Joaquín Cortés is a flamenco celebrity. He was never a purist, never arcane. His broad appeal was based on an accessible mix of flamenco with rock’n’roll showmanship, a splash of glamour and a touch of Chippendale.
In the messianic opening of his new show Mi Soledad (My Solitude) he seems to be JC Superstar, complete with flowing locks and mortified flesh. Near-naked, he lies on a floor striped with lights in the shape of a double cross. Video screens zoom in on his agonised face as he stands up, arms outstretched in resignation or reaching up in supplication.
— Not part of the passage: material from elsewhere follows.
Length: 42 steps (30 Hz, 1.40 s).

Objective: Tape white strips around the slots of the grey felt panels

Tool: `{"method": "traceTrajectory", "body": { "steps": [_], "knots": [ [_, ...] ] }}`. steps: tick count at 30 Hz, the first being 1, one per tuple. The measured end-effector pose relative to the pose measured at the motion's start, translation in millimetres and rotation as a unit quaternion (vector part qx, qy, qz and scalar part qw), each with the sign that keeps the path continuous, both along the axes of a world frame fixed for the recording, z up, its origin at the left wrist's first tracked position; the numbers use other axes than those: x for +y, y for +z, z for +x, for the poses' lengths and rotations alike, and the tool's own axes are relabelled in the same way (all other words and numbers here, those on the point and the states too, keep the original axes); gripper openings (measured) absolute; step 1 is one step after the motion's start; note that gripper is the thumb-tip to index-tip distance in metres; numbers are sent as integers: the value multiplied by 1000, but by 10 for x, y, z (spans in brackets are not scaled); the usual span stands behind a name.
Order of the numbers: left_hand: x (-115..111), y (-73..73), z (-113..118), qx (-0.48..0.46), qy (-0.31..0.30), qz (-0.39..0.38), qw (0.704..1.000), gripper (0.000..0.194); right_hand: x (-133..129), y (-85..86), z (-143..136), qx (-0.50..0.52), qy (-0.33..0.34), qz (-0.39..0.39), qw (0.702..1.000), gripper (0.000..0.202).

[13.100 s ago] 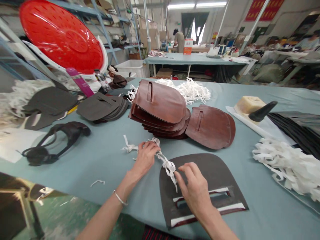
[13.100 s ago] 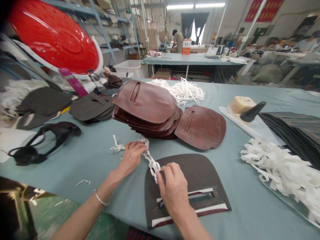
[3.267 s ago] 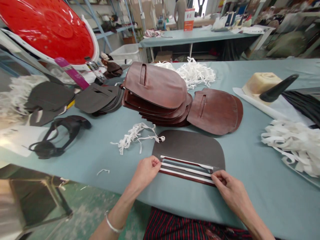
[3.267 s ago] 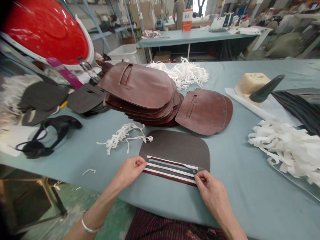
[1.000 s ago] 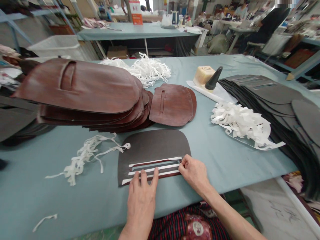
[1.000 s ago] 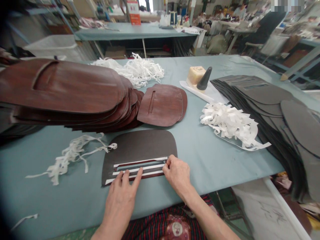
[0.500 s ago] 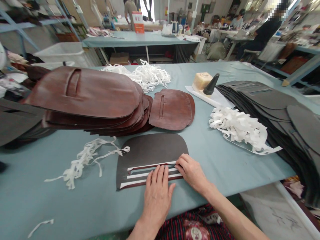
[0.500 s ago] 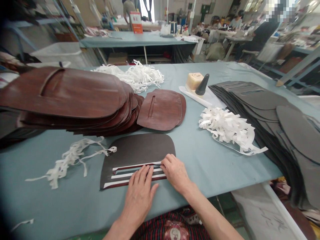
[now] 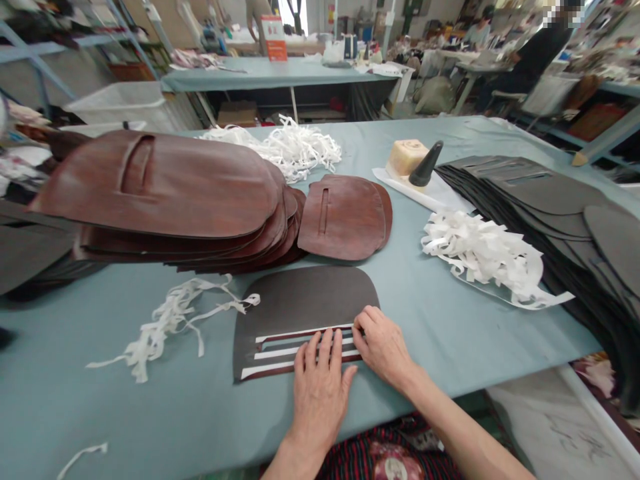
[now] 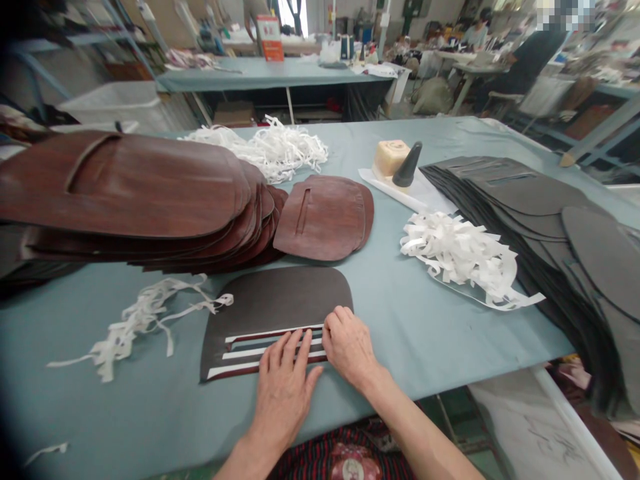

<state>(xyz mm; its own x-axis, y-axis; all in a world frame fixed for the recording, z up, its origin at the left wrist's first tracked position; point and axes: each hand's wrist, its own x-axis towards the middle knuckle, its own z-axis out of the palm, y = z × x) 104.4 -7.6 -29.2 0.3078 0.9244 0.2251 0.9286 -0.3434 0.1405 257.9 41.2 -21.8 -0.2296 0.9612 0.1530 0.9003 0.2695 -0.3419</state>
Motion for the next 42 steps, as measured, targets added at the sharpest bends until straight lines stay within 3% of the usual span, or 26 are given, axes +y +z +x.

The dancing is ham-fisted, bluntly broadcasting his suffering through doubled-over grief or floor-beating frustration, and accompanied by portentous but featureless chanting.
Again, the generic religiosity is a mask for his inner life, not a window on to it
In the following bulerías, Cortés is a figure of compassion for three female singers in black. He kneels and clasps their skirts or leans against them for support. Again, the generic religiosity is a mask for his inner life, not a window on to it.
The zambra is a music-only number of melancholy accordion tunes and trotting pampas rhythms. The South American feel continues in the following tangos, Cortés returning to the stage in cuffed jeans and cowboy hat, a bow-legged horseman whose feet drum the ground like hooves.
It’s only in the show’s second half that Cortés delivers the flamenco fireworks the audience has been waiting for. Accompanied by only the male musicians, he gives a testosterone-powered display of driving footwork, building one climax after another in close synchrony with the relentlessly pounding music.
In the festive finale the musicians each get to do a centre-stage turn, though the party doesn’t really get warmed up until the fat lady dances. Cortés stays in the background – aptly enough, for this dull show is neither a starry showcase nor a revelation of his persona. But it was welcomed with ecstatic cheers and screams.